Plus fondamentalement, il faut maintenir les stock-options mais en réformer profondément le mécanisme. Il faut ainsi que tous les salariés en profitent. Les jeunes patrons de start-up de la Silicon Valley nous expliquait à la fin des années 1990 qu’ils donnaient des stock-options aussi bien aux cadres dirigeants qu’aux ingénieurs et aux secrétaires parce qu’ils considéraient que tous les salariés participaient à la réussite de l’entreprise. “Si une secrétaire répond mal à un client potentiel, on perd un contrat. Si elle est efficace, on gagne un client. Si la personne chargée du nettoyage des locaux ne fait pas bien son travail, un client potentiel trouvera les locaux sales et ne voudra peut-être pas travailler avec nous. Si c’est propre, cela change beaucoup. Tous les détails comptent dans la vie d’une entreprise”, soulignait un jeune fondateur de start-up à Palo-Alto, au coeur de la Californie. En revenant à Paris, les patrons à qui ce point de vue était rapporté répondait que l’idée était généreuse mais qu’une généralisation des stock-options risquait de fragiliser des salariés n’ayant pas l’habitude la bourse. De fait, les stock-options ont été réservées à une partie des salariés.

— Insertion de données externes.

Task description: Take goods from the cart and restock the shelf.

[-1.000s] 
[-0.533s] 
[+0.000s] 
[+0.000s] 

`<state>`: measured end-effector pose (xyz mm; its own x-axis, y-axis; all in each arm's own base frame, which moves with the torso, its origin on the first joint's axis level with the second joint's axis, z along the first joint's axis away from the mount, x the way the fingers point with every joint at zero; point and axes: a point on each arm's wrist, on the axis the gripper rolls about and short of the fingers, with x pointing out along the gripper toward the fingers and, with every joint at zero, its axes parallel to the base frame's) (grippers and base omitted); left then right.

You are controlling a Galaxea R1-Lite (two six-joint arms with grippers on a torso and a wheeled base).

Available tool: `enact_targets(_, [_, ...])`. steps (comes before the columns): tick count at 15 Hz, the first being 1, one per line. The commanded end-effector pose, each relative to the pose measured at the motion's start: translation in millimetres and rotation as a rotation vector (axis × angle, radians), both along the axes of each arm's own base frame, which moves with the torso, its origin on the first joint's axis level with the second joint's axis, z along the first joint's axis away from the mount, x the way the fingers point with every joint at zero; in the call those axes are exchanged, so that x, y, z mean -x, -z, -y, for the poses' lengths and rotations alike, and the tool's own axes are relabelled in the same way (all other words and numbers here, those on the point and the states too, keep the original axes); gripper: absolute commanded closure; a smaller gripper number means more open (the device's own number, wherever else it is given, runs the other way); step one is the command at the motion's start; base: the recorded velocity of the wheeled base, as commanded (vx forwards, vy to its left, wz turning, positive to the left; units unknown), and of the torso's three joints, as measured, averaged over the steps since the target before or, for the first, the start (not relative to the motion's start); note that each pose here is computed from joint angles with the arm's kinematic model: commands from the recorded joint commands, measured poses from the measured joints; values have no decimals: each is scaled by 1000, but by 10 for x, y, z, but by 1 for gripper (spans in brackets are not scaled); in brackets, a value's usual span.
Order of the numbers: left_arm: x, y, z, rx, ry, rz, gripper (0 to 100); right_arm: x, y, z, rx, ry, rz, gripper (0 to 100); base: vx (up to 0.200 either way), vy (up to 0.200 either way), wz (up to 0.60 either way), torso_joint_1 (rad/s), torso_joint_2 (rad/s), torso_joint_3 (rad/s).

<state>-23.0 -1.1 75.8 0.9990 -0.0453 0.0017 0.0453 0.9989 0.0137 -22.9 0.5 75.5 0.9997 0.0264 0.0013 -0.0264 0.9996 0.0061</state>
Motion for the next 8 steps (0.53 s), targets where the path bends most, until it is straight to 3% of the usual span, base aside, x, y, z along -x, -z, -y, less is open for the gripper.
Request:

Et les problèmes actuels, en particulier les tensions entre les salariés et leurs patrons, auraient sans doute été moindres si tout le monde y avait eu droit.
S’agissant des critères, des chefs d’entreprise expliquent qu’il faut sortir désormais des seuls éléments financiers. Ces dernières années, les gérants de fonds ont développé de multiples produits de placement prenant en compte des critères sociaux, environnementaux et de gouvernement d’entreprise. La mode est à l’investissement socialement responsable (ISR). Dans ces conditions, comme me le disait cette semaine un patron de PME, il serait possible d’attribuer des stock-options en fonction de tels critères. “Si le P-DG d’un grand groupe affiche des résultats financiers excellents mais que sa politique sociale est mauvaise et s’il ne respecte pas certaines règles environnementales, pourquoi aurait-il droit à des stock-options ? Pour les patrons de PME comme moi, je trouve que ce système n’est pas sain”, disait-il. C’est peu ou prou ce qu’expliquent désormais des membres du gouvernement.
Le système des stock-options doit donc être maintenu et étendu car il peut permettre aux salariés d’être davantage associés à la réussite de l’entreprise et de se constituer un patrimoine. Mais les critères d’attribution doivent être revus en intégrant, surtout pour les dirigeants, des critères sociaux et environnementaux en plus des critères financiers. Seule une telle réforme est susceptible de réconcilier les salariés et les patrons.